When I say that I am a recovering Pentecostal people often laugh. However, I’m quite serious; I do identify as a recovering Pentecostal and for good reason.

I was raised in a Pentecostal church on the outskirts of my hometown, Port Elgin, Ontario, Canada. I don’t know if this is the case at all Pentecostal churches, but the sermons at ours were at least eight hours long.

To add insult to injury, only the adults got to have a snack during those marathon sermons.  As a child, I saw that as an injustice of the first order. Eventually, I found out that the little bits of cracker and teeny goblets of grape juice that were passed around to the adults were not snacks, but rather communion. Still, I would have been glad to partake. A kid needs a little somethin’ somethin’ during a ten-hour sermon.

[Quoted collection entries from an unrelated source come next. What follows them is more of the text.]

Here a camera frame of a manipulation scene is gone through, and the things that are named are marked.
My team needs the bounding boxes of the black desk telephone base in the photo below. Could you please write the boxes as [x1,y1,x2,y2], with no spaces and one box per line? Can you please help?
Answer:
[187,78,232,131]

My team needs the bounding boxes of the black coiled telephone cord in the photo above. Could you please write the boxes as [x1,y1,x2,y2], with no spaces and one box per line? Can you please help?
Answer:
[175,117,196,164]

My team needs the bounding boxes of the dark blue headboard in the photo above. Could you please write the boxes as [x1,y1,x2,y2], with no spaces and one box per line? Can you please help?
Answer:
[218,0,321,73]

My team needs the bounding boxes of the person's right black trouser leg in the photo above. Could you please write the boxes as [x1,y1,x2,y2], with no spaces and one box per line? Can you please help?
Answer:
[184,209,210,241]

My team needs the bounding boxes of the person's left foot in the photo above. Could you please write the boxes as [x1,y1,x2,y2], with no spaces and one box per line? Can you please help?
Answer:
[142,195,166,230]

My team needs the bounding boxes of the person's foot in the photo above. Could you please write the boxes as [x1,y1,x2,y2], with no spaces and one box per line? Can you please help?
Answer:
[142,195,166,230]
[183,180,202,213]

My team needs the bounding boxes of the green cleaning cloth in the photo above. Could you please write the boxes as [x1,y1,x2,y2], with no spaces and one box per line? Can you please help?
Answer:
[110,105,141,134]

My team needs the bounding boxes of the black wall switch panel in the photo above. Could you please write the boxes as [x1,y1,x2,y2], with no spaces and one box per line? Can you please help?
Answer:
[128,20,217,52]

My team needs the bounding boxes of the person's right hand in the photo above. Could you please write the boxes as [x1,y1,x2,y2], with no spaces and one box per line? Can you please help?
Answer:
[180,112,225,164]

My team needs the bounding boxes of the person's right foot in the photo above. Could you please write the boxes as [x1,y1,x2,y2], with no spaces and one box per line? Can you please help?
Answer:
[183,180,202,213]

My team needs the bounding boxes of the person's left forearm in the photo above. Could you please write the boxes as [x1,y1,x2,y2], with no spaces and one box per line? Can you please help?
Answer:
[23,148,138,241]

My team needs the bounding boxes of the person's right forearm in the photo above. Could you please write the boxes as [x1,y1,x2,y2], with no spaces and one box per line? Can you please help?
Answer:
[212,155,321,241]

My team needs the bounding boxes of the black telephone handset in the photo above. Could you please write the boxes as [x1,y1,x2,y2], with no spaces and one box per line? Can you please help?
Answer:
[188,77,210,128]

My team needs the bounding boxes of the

Be careful what you wish for

Sunday school, which preceded the twelve-hour sermons, wasn’t all that great. On one occasion, the teacher brought a loaf of homemade bread to class. I don’t think she’d ever baked bread before because it looked more like a slightly burned blob that was crunchy on the outside and doughy on the inside. She set her lump on the table at the front of the classroom ever so proudly. (Bless her heart.) Then, she explained that the beige blob was really the body of Christ and invited us to taste it.  Um, no.

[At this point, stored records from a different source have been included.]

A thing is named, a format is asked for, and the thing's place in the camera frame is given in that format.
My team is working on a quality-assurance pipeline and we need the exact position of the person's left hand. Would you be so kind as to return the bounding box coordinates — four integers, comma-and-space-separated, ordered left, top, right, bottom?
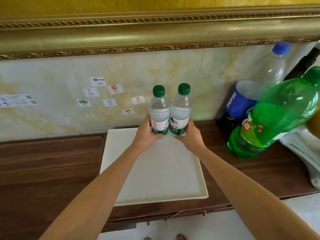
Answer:
132, 113, 166, 154

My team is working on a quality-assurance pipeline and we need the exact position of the person's right hand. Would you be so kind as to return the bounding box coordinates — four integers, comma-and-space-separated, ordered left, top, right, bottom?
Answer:
174, 118, 207, 155

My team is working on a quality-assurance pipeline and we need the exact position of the green cap water bottle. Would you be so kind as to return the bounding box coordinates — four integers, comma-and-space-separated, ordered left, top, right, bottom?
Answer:
149, 85, 171, 140
169, 83, 192, 137

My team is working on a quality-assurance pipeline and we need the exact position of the person's left forearm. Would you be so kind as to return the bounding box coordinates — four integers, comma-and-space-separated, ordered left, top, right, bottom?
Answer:
39, 145, 150, 240

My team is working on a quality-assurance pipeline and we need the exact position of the person's right forearm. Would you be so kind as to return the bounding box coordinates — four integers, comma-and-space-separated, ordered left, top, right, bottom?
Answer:
197, 147, 320, 240

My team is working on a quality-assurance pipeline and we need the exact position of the white square tray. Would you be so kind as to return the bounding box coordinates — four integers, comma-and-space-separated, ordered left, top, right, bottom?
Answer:
99, 127, 209, 207

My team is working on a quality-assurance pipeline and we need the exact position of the group of picture cards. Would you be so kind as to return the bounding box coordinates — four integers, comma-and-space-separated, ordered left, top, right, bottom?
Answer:
77, 77, 146, 116

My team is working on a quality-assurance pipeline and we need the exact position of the blue label cola bottle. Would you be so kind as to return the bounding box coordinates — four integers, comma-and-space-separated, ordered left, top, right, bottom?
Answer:
217, 42, 292, 134

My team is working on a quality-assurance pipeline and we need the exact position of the large green soda bottle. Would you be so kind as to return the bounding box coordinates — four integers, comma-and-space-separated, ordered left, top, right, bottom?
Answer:
227, 66, 320, 159

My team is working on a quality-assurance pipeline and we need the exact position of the white curved stand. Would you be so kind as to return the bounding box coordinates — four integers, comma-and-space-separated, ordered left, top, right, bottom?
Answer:
278, 124, 320, 190

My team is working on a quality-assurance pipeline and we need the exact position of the dark wooden cabinet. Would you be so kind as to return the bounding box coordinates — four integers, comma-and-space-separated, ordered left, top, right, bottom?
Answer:
0, 119, 320, 234

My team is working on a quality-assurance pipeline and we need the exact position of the white printed label sheet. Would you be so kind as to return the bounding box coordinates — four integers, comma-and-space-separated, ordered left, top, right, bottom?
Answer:
0, 94, 39, 108

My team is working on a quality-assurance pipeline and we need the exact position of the ornate gold picture frame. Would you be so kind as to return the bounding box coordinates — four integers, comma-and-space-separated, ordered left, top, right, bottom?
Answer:
0, 5, 320, 60

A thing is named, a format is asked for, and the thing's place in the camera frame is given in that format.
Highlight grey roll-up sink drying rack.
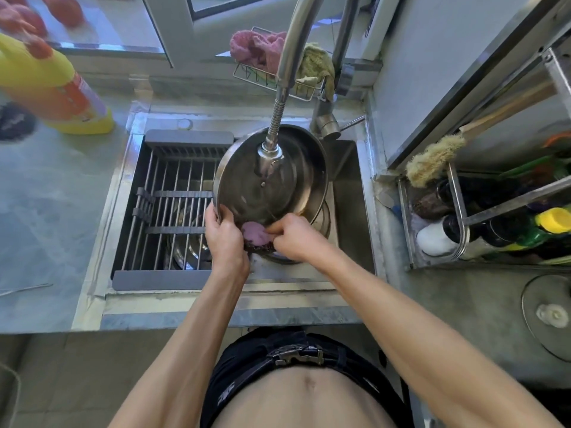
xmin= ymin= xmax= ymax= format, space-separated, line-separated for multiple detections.
xmin=112 ymin=129 xmax=235 ymax=292

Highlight wire sink caddy basket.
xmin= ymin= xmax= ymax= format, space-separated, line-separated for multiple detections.
xmin=232 ymin=26 xmax=328 ymax=103

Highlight person's right hand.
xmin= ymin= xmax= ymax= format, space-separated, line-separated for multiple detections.
xmin=263 ymin=212 xmax=333 ymax=263

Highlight yellow dish soap bottle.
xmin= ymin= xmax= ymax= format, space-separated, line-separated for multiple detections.
xmin=0 ymin=32 xmax=116 ymax=135

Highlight wooden handled bristle brush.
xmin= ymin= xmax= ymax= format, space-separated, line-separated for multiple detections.
xmin=405 ymin=82 xmax=558 ymax=188

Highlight white window frame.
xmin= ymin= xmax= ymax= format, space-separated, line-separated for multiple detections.
xmin=45 ymin=0 xmax=402 ymax=100

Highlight steel pot in sink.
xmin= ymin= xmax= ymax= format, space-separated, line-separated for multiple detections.
xmin=167 ymin=205 xmax=215 ymax=271

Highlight green bottle with yellow cap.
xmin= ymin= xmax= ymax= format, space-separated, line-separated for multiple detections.
xmin=500 ymin=207 xmax=571 ymax=252

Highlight black shorts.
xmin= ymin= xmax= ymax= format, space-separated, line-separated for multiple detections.
xmin=200 ymin=327 xmax=415 ymax=428

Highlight person's right forearm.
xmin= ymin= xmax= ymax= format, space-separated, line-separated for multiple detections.
xmin=312 ymin=245 xmax=564 ymax=428

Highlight person's left forearm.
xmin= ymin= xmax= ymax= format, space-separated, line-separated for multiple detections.
xmin=108 ymin=267 xmax=250 ymax=428

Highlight red tomatoes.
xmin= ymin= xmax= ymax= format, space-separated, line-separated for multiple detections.
xmin=0 ymin=0 xmax=85 ymax=40

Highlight person's left hand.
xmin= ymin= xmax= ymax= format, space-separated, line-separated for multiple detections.
xmin=204 ymin=203 xmax=251 ymax=281

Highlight pink scrubbing sponge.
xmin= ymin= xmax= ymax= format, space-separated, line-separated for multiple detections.
xmin=241 ymin=221 xmax=278 ymax=254

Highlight black round drain cover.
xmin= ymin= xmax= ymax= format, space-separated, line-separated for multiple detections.
xmin=0 ymin=102 xmax=38 ymax=142

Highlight pink cloth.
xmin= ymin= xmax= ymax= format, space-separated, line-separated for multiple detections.
xmin=229 ymin=30 xmax=288 ymax=73

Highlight stainless steel sink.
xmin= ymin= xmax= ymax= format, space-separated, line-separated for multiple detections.
xmin=105 ymin=113 xmax=384 ymax=303

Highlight glass pot lid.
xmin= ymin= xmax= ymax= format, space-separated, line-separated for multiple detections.
xmin=521 ymin=274 xmax=571 ymax=363

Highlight stainless steel wall rack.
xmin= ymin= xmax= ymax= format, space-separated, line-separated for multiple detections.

I should explain that I’m a little weird about food. I do not share food. Ask my friend Shannin. On one of our first lunch dates, she nearly lost her hand when she tried to take a fry off my plate. Also, as much as I love a good steak, I live in a fantasy world. As far as I am concerned, my meat had neither a face nor a mother and it originated at Wal-Mart. Yes, I am a hypocrite. I wasn’t much different as a child.

So, showing me a weird looking loaf of bread, calling it the body of Christ, and then inviting our whole class to tear chunks off it with bare, probably not well-washed hands, wasn’t exactly my cup of tea. Not that anyone offered tea. The thought, and then sight, of everyone’s germ-covered hands ripping hunks off the lump and scarfing them down made me want to puke. I saw nothing holy about make-believe cannibalism. Is it any wonder that I was famished by the time those fourteen-hour sermons ended each week? The only thing I was inclined to pray for on Sunday mornings was a decent meal that had not been manhandled by everyone and their sister.

If sixteen-hour sermons in the morning weren’t bad enough, Sunday evening services weren’t much better. In fact, they were worse. You see, that’s when they liked to scare the bejezzus out of folks so they’d get saved. One night when I was about 10, we were shown a film about the rapture. There are a bunch of films like it, and I don’t remember the exact title of the one we saw, but the plot resembled that of A Thief in the Night. According to my memory, the plot went something like this. In the opening scene, a whole bunch of cars start crashing on a freeway and bodies are floating into the air.

It turns out that the second coming has occurred and a bunch of pissed off people were left behind. Those left behind are mad as hornets because they had considered themselves outstanding Christians; they aren’t happy that Jesus did not see fit to take them home with Him. All is not lost, I guess, because those left behind get a second crack at making it to heaven. But there’s a bit of a catch. You see, to get to heaven, the left-behind-folks have to refuse to take the mark of the beast (666) on their forehead or wrist. The penalty for refusing to take the mark of the beast is death by guillotine. Nonetheless, sometimes you gotta do what you gotta do and the left-behind-folks decide to do. This is where the s*** gets real. 

According to my memory, in the last scene of the movie, people wearing pink hospital-type gowns are standing in line waiting their turn at the guillotine. A woman who we’ve come to root for throughout the film obediently places her head into the designated place, the blades drop, and her head rolls into a laundry basket.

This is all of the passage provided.